Sunday, June 21, 2009

OpenSolaris on the ThinkPad

After a long run of just dealing with Windows on my personal latpop I have finally managed to get OpenSolaris running on it. I've had a continuous hassle with my old Wifi card that seemed to only be truly happy under Windows. After a few years of that I took a chance on a new card from eBay and found that it... WORKED!

I started out trying the latest Ubuntu desktop, which has a great library of packages available for it and fantastic integration. Unfortunatley, its driver configuration seemed to work, then send my wifi into a coma after some period of time. Didn't diagnose it. Didn't care to. My laptop isn't a science project for me, it's a tool I want to just work when I dump a new OS onto its disk.

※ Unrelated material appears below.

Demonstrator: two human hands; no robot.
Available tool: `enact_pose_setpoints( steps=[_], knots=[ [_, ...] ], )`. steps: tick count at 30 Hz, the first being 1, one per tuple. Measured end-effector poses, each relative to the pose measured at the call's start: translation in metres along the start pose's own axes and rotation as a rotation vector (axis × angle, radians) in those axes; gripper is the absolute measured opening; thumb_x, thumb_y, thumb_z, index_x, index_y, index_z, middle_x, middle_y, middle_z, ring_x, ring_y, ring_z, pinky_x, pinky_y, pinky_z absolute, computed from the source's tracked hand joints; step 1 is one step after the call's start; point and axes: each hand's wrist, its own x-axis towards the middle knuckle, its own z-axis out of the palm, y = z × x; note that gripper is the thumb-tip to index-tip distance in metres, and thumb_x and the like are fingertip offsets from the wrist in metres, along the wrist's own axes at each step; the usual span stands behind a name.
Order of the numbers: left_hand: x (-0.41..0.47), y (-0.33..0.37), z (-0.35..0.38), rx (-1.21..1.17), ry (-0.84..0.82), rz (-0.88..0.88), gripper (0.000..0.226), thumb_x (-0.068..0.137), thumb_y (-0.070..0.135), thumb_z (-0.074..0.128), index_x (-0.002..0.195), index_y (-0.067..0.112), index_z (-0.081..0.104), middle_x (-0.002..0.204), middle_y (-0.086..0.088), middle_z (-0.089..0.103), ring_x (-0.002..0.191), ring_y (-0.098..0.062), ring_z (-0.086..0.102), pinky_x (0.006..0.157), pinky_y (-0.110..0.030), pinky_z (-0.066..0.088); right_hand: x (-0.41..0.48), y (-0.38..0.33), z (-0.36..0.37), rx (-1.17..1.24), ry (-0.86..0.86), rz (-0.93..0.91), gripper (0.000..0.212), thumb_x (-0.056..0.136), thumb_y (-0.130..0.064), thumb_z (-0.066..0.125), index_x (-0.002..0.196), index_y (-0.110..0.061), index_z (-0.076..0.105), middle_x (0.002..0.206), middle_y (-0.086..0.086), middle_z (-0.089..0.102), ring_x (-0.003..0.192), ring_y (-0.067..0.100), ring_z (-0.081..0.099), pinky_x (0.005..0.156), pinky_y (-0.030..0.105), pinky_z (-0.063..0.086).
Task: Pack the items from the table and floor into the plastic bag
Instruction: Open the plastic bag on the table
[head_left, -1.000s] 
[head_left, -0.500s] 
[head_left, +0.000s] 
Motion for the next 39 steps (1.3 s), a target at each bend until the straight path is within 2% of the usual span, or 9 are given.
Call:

Next stop was the one I was more excited about: OpenSolaris.

root@saphyra:~# uname -a
SunOS saphyra 5.11 snv_111b i86pc i386 i86pc Solaris
root@saphyra:~# wificonfig showstatus
linkstatus: connected
active profile: none
essid: <>
bssid: <>
encryption: wep
signal strength: medium(10)

Yes, that's right, it's all working. At the moment I'm able to work on a zone / LDAP project from the comfort of my couch enjoying my reborn Thinkpad T23. This thing works like a charm despite being a dinosaur by modern standards.

Before rebuilding it I had pretty much stopped using it because Windows XP was unable to boot in under 5 minutes and it took almost as long to launch an Acrobat Reader session for simple PDF stories I was reading. At the moment everything I do, including web browsing works well and is responsive under only 1GB ram and a 1.1 GHz processor. Sweet.

Wednesday, June 03, 2009

Solaris Web Console on Windows... Ouch.

I've been spending quite a bit of time lately running the Sun Directory Service Control Center (DSCC) via the Solaris Web Console (port 6789). When I first started the project I was running Firefox on a Sun workstation. Everything was snappy, the engineer was happy.

Somehow along the way I started using my Windows box to access the console. Still running Firefox I discovered an unbelievable slowness. It takes about three clock minutes to process the initial log in. Once I'm in DSCC everything runs acceptably, but that first login is murder.

One of my co-workers stopped my cube today and suggested I try Internet Explorer. Perish the thought! How could that bloated pig possibly out-perform my Firefox browser? OK, I tried it. He was right.

Internet Explorer provides almost instantaneous response to Webconsole logins while Firefox churns its butter for three minutes. This isn't some dot-net application that's clearly Microsoft slanted. It's a Sun web application. Open stuff that would never have a Microsoft bias. I'm not running dead hardware either; This is on a sweet core-duo 1.83 GHz with 1 GB RAM. Handling an initial log in to Webconsole ought to be cake for this hardware.

My observations are based on stock out of the box configurations, so I'm sure there's some Firefox flag to tweak which will optimize it. It just seems mind boggling that a Sun Microsystems web application would perform exponentially better on Internet Explorer and unacceptably slow on Firefox.

Me? I'm going back to running the browser on my UNIX box. It's way too frustrating trying to be a UNIX Engineer via the Windows platform.